Отработав, собаки в пушистый собьются клубок

До поры, пока пьяный Маркел не поднимет их грубо.

Им на жизнь их собачью отпущен недолгий срок.

А потом он использует их на хорошую шубу…

 

* * *

 Погремушки мака гремят. Созрели!

Козодой устроил учет созвездий.

Сверлят ночь кузнечики звонче дрели —

Ищут ход, наверное, в рай соседний.

Вот и выбились в насекомо-люди,

Подавали лапку, надежды, знаки.

Их цимбалы, скрипочки, флейты, лютни

Наполняют музыкой травы, злаки.

И не то чтоб вышли из грязи в князи,

А такая звонкая форма речи.

Нету них других инструментов связи,

С чем, отчаясь, выпрыгнуть к нам навстречу.

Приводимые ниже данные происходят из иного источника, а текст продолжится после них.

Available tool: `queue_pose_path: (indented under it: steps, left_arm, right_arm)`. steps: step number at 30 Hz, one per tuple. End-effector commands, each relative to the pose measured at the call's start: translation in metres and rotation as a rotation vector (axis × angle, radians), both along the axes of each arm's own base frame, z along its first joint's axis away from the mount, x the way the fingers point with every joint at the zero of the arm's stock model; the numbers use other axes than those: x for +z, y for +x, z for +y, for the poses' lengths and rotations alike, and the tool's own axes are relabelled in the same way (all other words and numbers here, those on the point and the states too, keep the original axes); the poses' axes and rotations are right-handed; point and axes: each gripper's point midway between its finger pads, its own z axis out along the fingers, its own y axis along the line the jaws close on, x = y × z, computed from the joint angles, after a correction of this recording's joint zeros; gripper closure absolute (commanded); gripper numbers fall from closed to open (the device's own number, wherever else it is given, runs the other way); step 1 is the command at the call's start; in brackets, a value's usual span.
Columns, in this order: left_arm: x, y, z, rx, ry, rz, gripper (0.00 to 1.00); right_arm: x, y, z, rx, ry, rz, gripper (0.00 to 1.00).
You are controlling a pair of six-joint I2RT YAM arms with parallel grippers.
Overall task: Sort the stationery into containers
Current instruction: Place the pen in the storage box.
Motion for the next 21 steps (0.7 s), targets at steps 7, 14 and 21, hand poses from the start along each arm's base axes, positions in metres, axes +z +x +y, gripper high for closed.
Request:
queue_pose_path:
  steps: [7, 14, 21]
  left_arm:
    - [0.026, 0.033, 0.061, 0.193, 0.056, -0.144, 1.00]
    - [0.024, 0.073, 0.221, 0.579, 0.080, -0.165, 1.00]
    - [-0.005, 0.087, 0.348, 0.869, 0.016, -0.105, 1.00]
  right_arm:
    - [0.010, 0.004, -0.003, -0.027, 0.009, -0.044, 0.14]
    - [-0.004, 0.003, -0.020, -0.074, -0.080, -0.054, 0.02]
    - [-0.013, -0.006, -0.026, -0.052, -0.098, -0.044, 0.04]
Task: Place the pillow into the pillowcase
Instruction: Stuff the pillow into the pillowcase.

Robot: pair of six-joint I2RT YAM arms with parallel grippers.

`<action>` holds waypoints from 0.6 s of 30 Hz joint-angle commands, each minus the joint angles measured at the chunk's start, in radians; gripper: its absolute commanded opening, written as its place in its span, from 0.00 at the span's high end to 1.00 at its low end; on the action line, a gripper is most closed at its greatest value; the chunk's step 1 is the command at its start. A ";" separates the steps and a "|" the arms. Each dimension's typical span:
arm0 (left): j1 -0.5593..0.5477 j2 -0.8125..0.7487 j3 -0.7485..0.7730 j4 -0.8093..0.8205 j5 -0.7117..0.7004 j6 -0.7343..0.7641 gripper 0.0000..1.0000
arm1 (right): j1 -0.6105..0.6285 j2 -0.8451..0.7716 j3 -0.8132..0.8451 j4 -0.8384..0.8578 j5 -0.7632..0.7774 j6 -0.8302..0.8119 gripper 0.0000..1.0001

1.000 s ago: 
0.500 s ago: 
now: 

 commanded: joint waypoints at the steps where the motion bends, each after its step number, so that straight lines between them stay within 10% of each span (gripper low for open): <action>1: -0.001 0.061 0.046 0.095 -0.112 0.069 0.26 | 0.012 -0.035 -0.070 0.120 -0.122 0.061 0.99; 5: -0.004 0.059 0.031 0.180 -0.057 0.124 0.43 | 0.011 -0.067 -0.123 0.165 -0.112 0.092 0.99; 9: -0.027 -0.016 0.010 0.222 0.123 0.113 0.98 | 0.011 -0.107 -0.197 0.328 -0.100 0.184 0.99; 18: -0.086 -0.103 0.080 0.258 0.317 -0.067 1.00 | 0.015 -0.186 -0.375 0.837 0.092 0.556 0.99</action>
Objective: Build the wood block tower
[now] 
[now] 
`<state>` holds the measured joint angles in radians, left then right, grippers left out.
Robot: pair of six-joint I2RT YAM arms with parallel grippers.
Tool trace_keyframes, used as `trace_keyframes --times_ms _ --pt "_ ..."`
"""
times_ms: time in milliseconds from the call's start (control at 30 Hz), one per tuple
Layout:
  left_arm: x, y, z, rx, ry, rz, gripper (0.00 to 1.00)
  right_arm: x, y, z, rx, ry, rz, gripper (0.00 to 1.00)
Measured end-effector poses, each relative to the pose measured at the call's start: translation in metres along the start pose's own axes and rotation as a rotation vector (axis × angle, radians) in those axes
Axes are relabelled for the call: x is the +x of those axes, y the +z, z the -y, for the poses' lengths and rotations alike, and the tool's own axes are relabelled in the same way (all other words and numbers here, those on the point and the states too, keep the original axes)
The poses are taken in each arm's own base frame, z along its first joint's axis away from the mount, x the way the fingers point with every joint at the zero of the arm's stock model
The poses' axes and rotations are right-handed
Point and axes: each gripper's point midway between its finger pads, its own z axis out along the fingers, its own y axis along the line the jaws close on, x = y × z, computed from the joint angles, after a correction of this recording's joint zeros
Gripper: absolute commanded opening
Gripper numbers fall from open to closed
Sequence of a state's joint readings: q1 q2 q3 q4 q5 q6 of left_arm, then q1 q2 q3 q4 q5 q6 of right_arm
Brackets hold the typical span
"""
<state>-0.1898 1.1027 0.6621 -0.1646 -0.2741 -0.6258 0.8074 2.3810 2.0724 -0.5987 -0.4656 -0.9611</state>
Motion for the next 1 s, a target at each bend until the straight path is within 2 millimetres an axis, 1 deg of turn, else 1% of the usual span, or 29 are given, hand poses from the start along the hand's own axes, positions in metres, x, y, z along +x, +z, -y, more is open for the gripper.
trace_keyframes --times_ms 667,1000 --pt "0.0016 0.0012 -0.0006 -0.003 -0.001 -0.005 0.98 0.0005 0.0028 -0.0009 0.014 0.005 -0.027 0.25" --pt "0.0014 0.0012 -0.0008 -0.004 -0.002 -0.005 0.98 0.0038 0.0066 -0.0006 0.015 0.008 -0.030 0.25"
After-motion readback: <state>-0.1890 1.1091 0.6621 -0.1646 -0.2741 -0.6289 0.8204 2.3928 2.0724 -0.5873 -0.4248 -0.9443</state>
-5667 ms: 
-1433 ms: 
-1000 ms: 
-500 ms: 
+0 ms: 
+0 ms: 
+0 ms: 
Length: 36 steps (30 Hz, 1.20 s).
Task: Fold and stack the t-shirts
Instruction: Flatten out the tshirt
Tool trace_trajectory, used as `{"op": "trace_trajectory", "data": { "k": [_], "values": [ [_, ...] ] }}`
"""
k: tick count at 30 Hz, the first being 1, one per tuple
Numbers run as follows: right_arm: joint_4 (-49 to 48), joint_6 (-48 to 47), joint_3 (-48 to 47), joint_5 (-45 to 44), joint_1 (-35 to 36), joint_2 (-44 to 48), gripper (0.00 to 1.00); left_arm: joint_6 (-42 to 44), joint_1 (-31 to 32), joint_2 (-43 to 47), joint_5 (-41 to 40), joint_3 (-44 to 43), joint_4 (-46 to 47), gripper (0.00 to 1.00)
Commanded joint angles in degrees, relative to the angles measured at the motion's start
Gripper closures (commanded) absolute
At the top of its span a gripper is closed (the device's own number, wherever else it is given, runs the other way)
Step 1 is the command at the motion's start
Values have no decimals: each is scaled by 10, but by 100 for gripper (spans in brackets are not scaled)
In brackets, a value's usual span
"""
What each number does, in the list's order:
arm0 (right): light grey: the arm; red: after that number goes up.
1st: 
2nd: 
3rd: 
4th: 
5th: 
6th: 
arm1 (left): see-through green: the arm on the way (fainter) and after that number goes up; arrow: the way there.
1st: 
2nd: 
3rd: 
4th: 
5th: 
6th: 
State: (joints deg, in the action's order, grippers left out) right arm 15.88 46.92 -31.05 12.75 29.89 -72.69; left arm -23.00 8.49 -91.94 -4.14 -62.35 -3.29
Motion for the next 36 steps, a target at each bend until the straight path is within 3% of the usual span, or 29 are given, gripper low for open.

Глинобитный говор степной державы,

Саранчой растасканный на цикады.

Подорожник, мятлик, бессмертник ржавый —

Это все гербарий земной цитаты.

Вдалеке от станций и тропок торных

В стрекотанье звонком цикад, кобылок

Ты найдешь их в обществе травок сорных.

Глядь, печальное все забылось.

Исполать вам, лекарям сложноцветным! —

Иван-чай, душица, ромашка, донник…

Укрепленье бледным, снадобье бедным.

Имена их стынут росой в поддоне.

 


Юрий Николаевич Могутин родился в 1937 году в Москве. Окончил историко-филологический факультет Волгоградского педагогического института, Высшие литературные курсы при Литературном институте им. А.М. Горького. Работал учителем, журналистом. Автор многих книг стихов и прозы, публикаций в центральной и региональной печати. Лауреат Горьковской литературной премии. Член Союза писателей России. Живет в Москве.